L'autoproclamato Califfato è "nemico dei nemici". Per diventare egemoni all'interno del fronte jihadista lo Stato islamico chiede la sponda – e la trova – nelle destre europee che invocano lo scontro di civiltà, uno scenario in cui la "cultura europea" tout court sarebbe sott'attacco e andrebbe difesa con una nuova ondata securitaria in politica interna, neo-imperialista in politica estera. L’account Twitter vicino all’ISIS che condivide la prima pagina di Libero per alimentare la sua propaganda anti-occidentale è un esempio auto-evidente. Sono "alleati", dalle due parti della barricata condividono ed alimentano la stessa interpretazione del mondo.
Pacifismo o barbarie
L’inglese distingue tra i termini security, intesa come sicurezza fisica, sensazione di non essere in pericolo, e safety, legata a fattori sociali, economici, politici. Sono concetti collegati. Disagi ed emarginazioni economici e sociali creano l’humus perfetto per il richiamo identitario propagato dall’ISIS: non è la religione, ma la politica, a creare il terrorismo.
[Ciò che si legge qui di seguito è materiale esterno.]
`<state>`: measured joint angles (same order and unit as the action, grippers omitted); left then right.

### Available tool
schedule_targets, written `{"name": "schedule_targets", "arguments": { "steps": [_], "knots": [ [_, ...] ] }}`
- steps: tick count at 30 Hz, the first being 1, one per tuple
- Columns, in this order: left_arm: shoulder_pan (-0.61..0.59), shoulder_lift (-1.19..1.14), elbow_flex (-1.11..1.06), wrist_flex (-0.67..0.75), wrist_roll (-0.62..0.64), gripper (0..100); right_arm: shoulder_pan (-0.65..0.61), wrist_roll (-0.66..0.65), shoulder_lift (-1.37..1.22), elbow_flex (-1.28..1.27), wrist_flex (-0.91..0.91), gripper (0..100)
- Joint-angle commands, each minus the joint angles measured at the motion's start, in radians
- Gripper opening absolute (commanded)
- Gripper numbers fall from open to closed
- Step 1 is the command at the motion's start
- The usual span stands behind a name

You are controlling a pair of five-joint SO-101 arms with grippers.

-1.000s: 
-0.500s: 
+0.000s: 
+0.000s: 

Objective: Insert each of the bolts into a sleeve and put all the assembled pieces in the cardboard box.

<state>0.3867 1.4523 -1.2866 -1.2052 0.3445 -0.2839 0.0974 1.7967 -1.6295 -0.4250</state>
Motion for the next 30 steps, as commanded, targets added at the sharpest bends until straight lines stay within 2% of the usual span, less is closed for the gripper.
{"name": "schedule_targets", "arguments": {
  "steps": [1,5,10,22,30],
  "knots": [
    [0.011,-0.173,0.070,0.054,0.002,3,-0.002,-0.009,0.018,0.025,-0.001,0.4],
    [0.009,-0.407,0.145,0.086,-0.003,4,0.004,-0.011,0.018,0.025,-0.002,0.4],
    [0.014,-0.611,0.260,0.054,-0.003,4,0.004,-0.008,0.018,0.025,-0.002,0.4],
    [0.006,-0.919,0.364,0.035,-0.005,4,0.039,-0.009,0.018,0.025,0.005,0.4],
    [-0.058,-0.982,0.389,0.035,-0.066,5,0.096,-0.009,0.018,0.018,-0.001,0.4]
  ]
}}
Una definizione a-religiosa dello Stato islamico è fondamentale per disinnescare la bomba a orologeria dello scontro tra civiltà: l’ISIS è un soggetto politico fascista in politica interna e neo-imperialista in politica estera, peculiarità assolutamente non coraniche. «Due giorni fa, a Beirut, l'Isis ha ucciso 50 musulmani sciiti e ne ha feriti circa 200. I peshmerga curdi, che da mesi e mesi combattono l'ISIS in solitudine, sono a maggioranza islamica. Sin dalla sua nascita, l'ISIS ha ucciso per lo più altri arabi: sciiti, atei, gay, minoranze religiose»: si può parlare di guerra tra religioni, quando la maggior parte delle vittime delle violenze jihadiste sono musulmane?
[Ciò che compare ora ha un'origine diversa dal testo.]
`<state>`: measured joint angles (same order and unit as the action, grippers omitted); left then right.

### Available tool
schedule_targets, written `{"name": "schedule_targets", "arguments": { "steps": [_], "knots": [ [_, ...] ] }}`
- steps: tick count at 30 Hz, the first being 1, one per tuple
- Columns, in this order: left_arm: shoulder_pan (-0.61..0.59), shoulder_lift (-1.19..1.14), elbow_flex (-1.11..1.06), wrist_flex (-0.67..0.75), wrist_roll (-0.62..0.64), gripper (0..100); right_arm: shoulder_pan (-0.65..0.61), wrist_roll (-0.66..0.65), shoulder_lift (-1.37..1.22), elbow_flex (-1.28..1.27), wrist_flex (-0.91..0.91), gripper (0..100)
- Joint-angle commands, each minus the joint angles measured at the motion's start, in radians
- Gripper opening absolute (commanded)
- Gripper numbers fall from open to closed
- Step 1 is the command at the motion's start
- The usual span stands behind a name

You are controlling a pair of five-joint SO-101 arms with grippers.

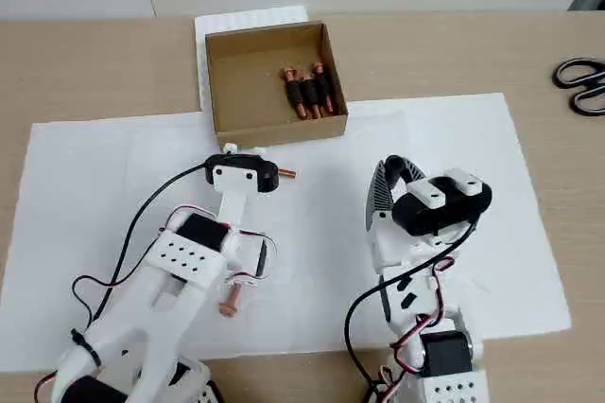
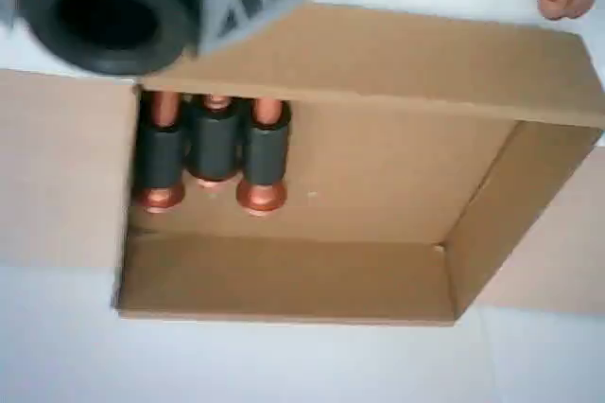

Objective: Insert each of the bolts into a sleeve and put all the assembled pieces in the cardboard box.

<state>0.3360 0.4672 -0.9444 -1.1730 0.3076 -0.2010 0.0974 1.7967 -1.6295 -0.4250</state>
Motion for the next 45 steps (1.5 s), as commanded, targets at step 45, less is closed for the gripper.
{"name": "schedule_targets", "arguments": {
  "steps": [45],
  "knots": [
    [0.043,-0.003,0.016,0.046,-0.038,10,0.012,-0.009,0.018,0.025,0.008,0.4]
  ]
}}
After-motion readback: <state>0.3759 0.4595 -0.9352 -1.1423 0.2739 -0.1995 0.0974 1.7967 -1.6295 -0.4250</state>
La sicurezza è un concetto necessariamente bidirezionale: non si può blindare una parte del mondo e allo stesso tempo lasciare l’altra nel caos, pretendendo pure di mantenerne il controllo sulle risorse energetiche e finanziarie. Il neo-imperialismo, la retorica della "guerra umanitaria", della "lotta al terrore" iniziata da Bush nel 2001, presentano il conto. Lo spodestamento (riuscito) di Gheddafi in Libia e quello (tentato) di Assad in Siria hanno gettato queste regioni nel caos. Rispondere agli stessi problemi con le stesse soluzioni fallimentari ha l’esito, logicamente ineccepibile, di riproporre gli stessi problemi. Qualsiasi tentativo di analisi accurata, credo, deve partire da questa evidenza.